(Records contained in a dataset)
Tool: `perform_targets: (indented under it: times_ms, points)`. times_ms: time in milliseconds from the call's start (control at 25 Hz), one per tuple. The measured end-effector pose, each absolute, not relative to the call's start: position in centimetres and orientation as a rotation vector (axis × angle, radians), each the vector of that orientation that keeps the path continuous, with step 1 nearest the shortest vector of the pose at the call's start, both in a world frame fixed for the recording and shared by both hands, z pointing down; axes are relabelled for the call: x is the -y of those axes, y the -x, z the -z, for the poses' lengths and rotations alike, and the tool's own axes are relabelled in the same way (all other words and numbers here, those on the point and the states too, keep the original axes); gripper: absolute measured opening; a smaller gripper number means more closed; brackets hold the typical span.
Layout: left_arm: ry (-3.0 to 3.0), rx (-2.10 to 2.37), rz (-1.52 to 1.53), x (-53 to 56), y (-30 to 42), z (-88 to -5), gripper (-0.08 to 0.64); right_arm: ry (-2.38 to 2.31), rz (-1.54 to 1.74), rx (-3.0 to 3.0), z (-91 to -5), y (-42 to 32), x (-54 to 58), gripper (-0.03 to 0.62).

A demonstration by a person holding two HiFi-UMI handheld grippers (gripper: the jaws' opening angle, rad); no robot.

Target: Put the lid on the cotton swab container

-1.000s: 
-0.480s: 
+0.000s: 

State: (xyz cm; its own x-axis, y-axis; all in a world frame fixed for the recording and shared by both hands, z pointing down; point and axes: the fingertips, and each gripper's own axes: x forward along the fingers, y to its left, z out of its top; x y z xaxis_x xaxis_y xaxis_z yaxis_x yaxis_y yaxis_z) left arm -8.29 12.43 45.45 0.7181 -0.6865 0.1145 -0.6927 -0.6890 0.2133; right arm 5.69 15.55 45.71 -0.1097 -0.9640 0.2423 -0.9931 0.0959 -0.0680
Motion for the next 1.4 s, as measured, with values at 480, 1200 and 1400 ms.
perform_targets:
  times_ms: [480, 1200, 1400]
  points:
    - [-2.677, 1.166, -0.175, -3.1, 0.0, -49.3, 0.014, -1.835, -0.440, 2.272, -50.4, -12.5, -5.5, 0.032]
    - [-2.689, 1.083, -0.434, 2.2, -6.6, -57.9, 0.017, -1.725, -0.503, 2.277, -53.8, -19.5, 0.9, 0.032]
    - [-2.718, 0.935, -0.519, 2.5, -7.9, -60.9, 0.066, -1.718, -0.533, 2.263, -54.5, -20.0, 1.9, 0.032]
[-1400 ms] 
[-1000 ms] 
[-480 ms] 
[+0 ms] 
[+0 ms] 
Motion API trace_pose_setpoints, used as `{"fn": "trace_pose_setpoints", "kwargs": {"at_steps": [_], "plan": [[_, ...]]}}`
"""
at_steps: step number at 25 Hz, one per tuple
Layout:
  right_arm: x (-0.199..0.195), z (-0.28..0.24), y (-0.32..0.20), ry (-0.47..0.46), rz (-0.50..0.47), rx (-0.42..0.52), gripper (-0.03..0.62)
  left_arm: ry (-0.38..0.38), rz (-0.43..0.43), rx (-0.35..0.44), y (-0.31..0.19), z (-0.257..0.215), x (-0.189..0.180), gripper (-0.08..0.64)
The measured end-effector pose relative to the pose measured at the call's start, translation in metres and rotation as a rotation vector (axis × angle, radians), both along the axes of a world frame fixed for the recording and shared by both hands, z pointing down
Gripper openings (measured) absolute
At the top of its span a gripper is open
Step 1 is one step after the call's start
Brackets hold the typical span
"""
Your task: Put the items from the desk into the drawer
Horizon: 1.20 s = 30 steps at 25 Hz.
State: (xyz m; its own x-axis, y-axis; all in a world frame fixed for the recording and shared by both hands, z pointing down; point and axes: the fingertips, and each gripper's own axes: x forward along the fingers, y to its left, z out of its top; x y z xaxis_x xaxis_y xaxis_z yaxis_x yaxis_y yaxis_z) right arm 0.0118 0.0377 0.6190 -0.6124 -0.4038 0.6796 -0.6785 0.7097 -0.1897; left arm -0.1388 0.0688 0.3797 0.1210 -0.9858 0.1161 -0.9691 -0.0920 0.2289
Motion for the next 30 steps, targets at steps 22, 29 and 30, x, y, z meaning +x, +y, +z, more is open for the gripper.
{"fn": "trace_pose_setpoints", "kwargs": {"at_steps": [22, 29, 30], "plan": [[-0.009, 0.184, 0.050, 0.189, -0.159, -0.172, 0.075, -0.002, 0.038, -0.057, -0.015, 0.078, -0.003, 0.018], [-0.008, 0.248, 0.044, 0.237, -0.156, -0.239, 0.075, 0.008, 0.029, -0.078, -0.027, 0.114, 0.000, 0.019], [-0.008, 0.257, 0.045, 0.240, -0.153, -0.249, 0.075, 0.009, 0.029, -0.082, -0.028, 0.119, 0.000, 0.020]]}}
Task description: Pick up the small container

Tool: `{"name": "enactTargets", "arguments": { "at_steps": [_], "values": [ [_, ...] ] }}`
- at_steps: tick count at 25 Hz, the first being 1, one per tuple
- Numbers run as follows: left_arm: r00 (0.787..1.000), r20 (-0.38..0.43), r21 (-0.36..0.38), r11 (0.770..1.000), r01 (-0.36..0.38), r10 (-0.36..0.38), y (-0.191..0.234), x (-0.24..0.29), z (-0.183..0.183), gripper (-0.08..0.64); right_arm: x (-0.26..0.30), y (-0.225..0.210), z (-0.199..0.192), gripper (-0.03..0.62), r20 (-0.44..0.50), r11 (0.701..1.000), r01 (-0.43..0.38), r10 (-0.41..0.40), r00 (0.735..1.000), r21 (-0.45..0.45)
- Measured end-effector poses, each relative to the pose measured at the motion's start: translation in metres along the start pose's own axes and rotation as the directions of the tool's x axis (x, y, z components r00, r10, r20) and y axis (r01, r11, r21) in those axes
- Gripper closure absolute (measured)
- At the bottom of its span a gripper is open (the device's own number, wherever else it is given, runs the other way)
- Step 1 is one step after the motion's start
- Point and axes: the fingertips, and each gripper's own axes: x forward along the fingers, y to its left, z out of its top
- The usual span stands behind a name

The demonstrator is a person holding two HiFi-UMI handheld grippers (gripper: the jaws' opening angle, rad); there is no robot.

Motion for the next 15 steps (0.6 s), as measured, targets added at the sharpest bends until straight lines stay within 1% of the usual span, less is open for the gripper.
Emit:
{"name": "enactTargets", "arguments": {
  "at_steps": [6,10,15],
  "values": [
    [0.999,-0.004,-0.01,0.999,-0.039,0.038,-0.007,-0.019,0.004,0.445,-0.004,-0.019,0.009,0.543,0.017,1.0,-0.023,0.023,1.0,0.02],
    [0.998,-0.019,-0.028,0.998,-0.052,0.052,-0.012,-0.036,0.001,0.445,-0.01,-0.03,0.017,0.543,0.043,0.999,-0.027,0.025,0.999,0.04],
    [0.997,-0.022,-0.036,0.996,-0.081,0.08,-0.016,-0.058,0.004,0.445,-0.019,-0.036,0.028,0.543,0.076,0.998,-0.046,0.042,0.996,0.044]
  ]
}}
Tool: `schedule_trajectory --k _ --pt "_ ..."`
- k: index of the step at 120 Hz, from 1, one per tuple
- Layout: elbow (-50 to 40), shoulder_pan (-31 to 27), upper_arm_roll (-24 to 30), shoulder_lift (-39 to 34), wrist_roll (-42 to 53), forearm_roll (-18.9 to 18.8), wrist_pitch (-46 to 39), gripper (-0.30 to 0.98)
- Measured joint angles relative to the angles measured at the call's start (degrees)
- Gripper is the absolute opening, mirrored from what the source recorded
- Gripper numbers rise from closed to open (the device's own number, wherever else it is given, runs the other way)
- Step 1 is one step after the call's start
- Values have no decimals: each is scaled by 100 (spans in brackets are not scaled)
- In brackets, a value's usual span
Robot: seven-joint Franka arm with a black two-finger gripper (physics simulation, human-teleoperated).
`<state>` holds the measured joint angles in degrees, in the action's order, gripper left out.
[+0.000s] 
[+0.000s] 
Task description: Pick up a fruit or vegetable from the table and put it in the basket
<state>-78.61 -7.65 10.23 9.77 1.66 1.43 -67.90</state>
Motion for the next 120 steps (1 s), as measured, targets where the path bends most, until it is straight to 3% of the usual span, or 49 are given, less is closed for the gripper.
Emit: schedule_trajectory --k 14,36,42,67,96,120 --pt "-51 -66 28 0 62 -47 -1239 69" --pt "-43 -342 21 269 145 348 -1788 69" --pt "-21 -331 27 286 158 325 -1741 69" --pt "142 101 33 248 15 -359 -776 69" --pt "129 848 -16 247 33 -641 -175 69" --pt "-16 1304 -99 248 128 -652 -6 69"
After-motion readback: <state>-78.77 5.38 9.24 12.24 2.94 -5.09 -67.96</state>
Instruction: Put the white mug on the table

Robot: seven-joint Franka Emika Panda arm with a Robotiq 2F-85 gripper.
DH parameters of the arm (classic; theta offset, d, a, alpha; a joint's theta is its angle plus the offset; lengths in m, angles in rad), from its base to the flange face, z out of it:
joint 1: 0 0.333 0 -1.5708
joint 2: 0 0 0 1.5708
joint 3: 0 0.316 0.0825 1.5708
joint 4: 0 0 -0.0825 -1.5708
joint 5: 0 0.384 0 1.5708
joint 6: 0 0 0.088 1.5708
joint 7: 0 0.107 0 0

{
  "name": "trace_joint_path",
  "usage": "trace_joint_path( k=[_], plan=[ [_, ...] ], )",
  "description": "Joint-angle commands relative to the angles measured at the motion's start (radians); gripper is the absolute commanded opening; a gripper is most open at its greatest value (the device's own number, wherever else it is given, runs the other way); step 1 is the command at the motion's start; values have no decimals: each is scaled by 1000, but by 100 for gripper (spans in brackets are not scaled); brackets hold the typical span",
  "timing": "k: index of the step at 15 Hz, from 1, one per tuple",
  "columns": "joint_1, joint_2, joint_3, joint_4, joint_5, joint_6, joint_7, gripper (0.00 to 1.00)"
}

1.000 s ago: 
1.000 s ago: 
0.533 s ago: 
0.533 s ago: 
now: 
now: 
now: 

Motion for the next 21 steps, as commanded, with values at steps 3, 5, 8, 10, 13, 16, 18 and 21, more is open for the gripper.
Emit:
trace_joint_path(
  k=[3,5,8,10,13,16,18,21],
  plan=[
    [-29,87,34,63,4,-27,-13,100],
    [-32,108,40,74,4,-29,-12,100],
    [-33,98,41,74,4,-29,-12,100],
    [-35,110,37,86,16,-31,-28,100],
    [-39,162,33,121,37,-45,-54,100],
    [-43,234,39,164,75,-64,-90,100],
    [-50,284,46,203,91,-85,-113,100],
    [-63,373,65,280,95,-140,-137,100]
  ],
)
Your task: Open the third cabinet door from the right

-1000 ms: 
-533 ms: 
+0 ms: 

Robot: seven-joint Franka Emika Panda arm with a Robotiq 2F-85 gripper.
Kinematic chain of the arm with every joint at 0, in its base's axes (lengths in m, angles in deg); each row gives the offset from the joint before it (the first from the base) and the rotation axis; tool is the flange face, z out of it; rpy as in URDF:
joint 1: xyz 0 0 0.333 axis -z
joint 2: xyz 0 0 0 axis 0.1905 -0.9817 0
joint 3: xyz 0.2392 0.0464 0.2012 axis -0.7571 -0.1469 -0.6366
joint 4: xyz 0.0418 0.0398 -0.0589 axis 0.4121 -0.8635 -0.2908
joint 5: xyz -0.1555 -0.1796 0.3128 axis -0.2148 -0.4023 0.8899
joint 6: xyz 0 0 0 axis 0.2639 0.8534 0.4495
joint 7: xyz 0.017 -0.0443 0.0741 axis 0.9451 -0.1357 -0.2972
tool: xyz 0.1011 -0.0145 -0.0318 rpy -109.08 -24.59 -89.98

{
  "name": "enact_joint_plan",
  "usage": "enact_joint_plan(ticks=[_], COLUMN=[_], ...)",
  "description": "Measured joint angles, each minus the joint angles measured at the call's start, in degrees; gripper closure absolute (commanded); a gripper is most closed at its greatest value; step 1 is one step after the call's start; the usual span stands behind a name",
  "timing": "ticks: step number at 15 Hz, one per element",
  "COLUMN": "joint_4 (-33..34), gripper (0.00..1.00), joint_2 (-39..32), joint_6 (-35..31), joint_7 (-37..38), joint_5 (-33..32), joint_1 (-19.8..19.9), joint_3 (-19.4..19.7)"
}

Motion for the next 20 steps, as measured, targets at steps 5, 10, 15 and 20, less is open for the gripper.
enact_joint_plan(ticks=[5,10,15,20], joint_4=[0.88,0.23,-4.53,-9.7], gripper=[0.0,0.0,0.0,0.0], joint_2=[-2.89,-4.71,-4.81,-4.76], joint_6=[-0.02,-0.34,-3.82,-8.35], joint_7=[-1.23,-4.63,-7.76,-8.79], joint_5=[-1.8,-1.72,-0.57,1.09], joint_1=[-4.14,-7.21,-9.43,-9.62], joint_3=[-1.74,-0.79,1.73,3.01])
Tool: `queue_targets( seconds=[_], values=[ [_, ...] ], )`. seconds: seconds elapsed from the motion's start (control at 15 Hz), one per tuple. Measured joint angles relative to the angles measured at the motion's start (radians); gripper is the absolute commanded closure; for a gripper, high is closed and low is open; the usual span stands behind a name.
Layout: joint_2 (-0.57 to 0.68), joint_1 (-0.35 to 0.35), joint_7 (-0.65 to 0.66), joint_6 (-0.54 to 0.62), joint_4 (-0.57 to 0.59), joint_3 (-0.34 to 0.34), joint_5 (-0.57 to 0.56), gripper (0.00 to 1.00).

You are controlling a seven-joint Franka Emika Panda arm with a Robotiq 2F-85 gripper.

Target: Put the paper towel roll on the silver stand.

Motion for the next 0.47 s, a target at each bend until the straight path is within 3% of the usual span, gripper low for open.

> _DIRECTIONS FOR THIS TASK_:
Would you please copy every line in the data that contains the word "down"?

> _COMPLETED EXERCISE_:
Tool: `perform_targets: (indented under it: times_ms, points)`. times_ms: time in milliseconds from the call's start (control at 25 Hz), one per tuple. The measured end-effector pose, each absolute, not relative to the call's start: position in centimetres and orientation as a rotation vector (axis × angle, radians), each the vector of that orientation that keeps the path continuous, with step 1 nearest the shortest vector of the pose at the call's start, both in a world frame fixed for the recording and shared by both hands, z pointing down; axes are relabelled for the call: x is the -y of those axes, y the -x, z the -z, for the poses' lengths and rotations alike, and the tool's own axes are relabelled in the same way (all other words and numbers here, those on the point and the states too, keep the original axes); gripper: absolute measured opening; a smaller gripper number means more closed; brackets hold the typical span.
State: (xyz cm; its own x-axis, y-axis; all in a world frame fixed for the recording and shared by both hands, z pointing down; point and axes: the fingertips, and each gripper's own axes: x forward along the fingers, y to its left, z out of its top; x y z xaxis_x xaxis_y xaxis_z yaxis_x yaxis_y yaxis_z) left arm -8.29 12.43 45.45 0.7181 -0.6865 0.1145 -0.6927 -0.6890 0.2133; right arm 5.69 15.55 45.71 -0.1097 -0.9640 0.2423 -0.9931 0.0959 -0.0680
The measured end-effector pose relative to the pose measured at the call's start, translation in metres and rotation as a rotation vector (axis × angle, radians), both along the axes of a world frame fixed for the recording and shared by both hands, z pointing down
State: (xyz m; its own x-axis, y-axis; all in a world frame fixed for the recording and shared by both hands, z pointing down; point and axes: the fingertips, and each gripper's own axes: x forward along the fingers, y to its left, z out of its top; x y z xaxis_x xaxis_y xaxis_z yaxis_x yaxis_y yaxis_z) right arm 0.0118 0.0377 0.6190 -0.6124 -0.4038 0.6796 -0.6785 0.7097 -0.1897; left arm -0.1388 0.0688 0.3797 0.1210 -0.9858 0.1161 -0.9691 -0.0920 0.2289

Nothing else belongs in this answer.